Documentation

Get started

ImportFromWeb is the easiest way to start scraping data from any website. Find out how you can start filling your new blank sheet

Check that the add-on is enabled in your current spreadsheet

Type =IMPORTFROMWEB(). If #NAME! is displayed, have a look at our FAQ:
When I write =IMPORTFROMWEB() in a cell, it shows the error #NAME?

Create your first function

Importing data is as easy as typing

=IMPORTFROMWEB([the url you want to search], [an XPath or CSS selector to describe the content you want to import])

Try

=IMPORTFROMWEB("https://www.imdb.com/chart/boxoffice?ref_=nv_ch_cht", "td.ratingColumn")
None GIF

Open the ImportFromWeb sidebar

In the Google Sheets menu, go to
Add-ons ▶︎ ImportFromWeb | Easy Web Scraping ▶︎ ? Open sidebar.

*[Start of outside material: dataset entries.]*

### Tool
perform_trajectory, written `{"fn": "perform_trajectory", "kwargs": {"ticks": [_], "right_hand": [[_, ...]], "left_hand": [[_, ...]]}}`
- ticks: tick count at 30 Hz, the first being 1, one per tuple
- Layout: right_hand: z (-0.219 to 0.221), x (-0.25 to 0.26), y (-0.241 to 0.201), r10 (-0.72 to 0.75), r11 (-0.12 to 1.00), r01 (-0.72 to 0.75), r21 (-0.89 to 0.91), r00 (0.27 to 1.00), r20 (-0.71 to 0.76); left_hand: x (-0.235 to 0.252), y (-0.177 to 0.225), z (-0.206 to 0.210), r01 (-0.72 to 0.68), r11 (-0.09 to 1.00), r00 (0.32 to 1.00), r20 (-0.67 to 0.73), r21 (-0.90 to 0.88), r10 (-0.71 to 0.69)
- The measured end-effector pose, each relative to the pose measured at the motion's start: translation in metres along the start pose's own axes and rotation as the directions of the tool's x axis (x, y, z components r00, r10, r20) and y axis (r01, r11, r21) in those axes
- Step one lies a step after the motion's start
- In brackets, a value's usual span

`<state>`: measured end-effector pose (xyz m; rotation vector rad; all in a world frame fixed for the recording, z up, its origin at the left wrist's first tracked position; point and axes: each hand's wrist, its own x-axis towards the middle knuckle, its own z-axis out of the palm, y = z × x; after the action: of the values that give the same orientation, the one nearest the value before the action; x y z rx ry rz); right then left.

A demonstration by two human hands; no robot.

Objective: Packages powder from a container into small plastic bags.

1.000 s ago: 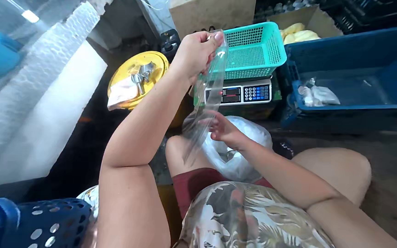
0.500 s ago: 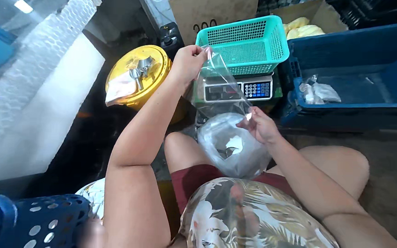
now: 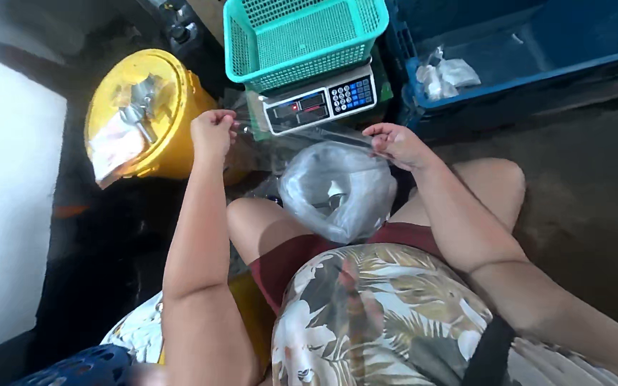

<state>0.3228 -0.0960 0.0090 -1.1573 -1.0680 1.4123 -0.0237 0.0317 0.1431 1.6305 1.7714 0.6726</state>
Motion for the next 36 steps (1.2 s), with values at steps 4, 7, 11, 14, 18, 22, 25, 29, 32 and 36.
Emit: {"fn": "perform_trajectory", "kwargs": {"ticks": [4, 7, 11, 14, 18, 22, 25, 29, 32, 36], "right_hand": [[-0.006, 0.001, 0.005, 0.003, 1.0, -0.005, 0.031, 0.998, 0.058], [-0.007, 0.003, 0.008, -0.054, 0.996, 0.048, 0.077, 0.995, 0.089], [-0.003, 0.005, 0.006, -0.011, 0.995, 0.011, 0.1, 1.0, 0.0], [0.001, 0.004, 0.002, 0.112, 0.993, -0.101, 0.067, 0.976, -0.187], [0.005, 0.012, 0.012, 0.257, 0.96, -0.222, 0.173, 0.941, -0.221], [0.011, 0.01, 0.021, 0.328, 0.935, -0.323, 0.148, 0.944, -0.014], [0.017, 0.009, 0.027, 0.3, 0.952, -0.296, 0.073, 0.952, -0.058], [0.02, 0.011, 0.015, 0.258, 0.965, -0.259, 0.023, 0.94, -0.223], [0.016, 0.012, 0.016, 0.181, 0.983, -0.179, 0.038, 0.93, -0.32], [0.009, 0.011, 0.018, 0.206, 0.977, -0.18, 0.109, 0.931, -0.301]], "left_hand": [[-0.001, -0.021, 0.005, 0.044, 0.999, 0.996, -0.079, -0.026, -0.045], [-0.006, -0.031, 0.006, 0.067, 0.998, 0.991, -0.118, -0.002, -0.067], [-0.009, -0.047, 0.012, 0.041, 0.999, 0.983, -0.182, 0.022, -0.036], [-0.016, -0.051, 0.021, 0.034, 0.997, 0.976, -0.212, -0.067, -0.047], [-0.028, -0.051, 0.026, 0.01, 0.964, 0.967, -0.244, -0.266, -0.077], [-0.035, -0.05, 0.031, -0.019, 0.917, 0.963, -0.253, -0.399, -0.091], [-0.04, -0.049, 0.032, -0.022, 0.894, 0.959, -0.262, -0.447, -0.107], [-0.047, -0.046, 0.027, -0.012, 0.896, 0.967, -0.234, -0.443, -0.103], [-0.052, -0.044, 0.029, -0.05, 0.909, 0.966, -0.25, -0.414, -0.061], [-0.05, -0.05, 0.033, -0.071, 0.91, 0.954, -0.295, -0.408, -0.058]]}}
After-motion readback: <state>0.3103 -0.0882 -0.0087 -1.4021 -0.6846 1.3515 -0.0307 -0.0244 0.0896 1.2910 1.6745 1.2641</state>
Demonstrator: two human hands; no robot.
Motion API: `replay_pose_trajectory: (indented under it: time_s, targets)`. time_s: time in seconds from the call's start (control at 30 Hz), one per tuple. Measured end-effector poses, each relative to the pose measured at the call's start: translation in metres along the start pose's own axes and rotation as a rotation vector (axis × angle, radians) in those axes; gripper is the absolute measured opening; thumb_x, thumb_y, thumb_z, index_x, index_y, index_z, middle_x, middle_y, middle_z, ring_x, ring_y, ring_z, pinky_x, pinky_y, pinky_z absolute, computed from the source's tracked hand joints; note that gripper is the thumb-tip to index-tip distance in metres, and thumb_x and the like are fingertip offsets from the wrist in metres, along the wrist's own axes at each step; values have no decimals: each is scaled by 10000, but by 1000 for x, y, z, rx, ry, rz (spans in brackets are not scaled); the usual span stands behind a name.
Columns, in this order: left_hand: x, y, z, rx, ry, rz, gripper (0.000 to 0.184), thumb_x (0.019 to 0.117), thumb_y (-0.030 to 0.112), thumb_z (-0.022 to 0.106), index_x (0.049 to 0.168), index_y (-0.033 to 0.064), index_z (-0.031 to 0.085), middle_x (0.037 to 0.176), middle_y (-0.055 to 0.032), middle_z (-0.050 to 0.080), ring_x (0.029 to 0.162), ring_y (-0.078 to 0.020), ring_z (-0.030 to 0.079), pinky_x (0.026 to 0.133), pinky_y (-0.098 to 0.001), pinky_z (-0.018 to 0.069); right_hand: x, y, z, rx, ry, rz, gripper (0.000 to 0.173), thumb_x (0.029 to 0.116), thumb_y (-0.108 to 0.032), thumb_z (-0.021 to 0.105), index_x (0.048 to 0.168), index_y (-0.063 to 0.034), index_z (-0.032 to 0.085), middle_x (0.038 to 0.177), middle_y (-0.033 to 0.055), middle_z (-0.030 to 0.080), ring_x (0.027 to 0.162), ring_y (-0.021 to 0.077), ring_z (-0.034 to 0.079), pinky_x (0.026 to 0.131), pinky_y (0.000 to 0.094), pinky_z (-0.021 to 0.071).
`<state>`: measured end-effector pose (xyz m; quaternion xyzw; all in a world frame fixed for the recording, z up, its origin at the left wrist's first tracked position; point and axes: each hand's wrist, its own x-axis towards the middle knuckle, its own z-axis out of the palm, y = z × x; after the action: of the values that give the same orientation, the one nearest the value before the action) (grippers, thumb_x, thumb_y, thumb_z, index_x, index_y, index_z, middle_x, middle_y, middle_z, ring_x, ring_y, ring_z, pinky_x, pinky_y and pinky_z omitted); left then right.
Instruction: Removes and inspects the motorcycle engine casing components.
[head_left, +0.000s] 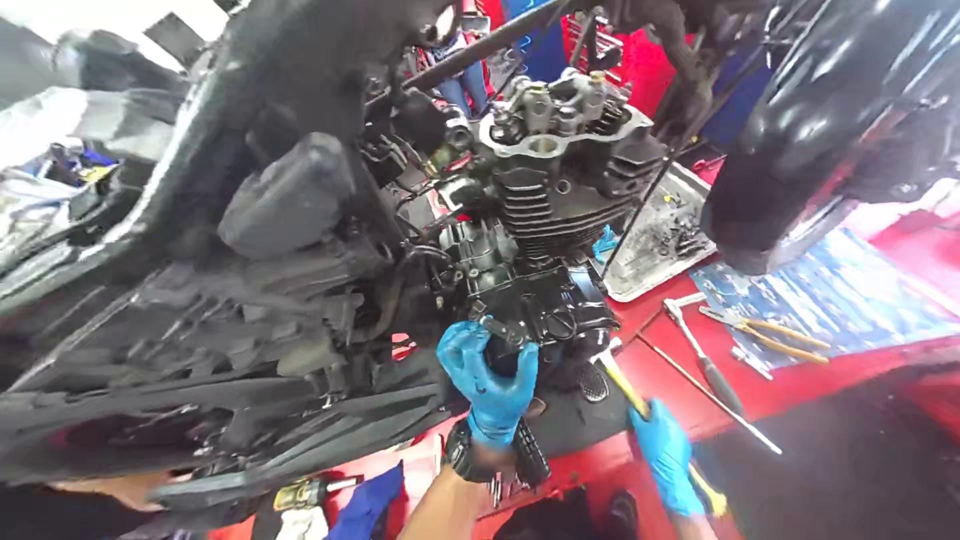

It will load a sidebar on the right side giving you a lot of support to create your function and discover all the capabilities.

Syntax

Simple syntax

IMPORTFROMWEB(urls, xpaths/CSS)

With options

The function allows a series of options like rendering Javascript content, choosing a location, setting up the duration of the cache, etc.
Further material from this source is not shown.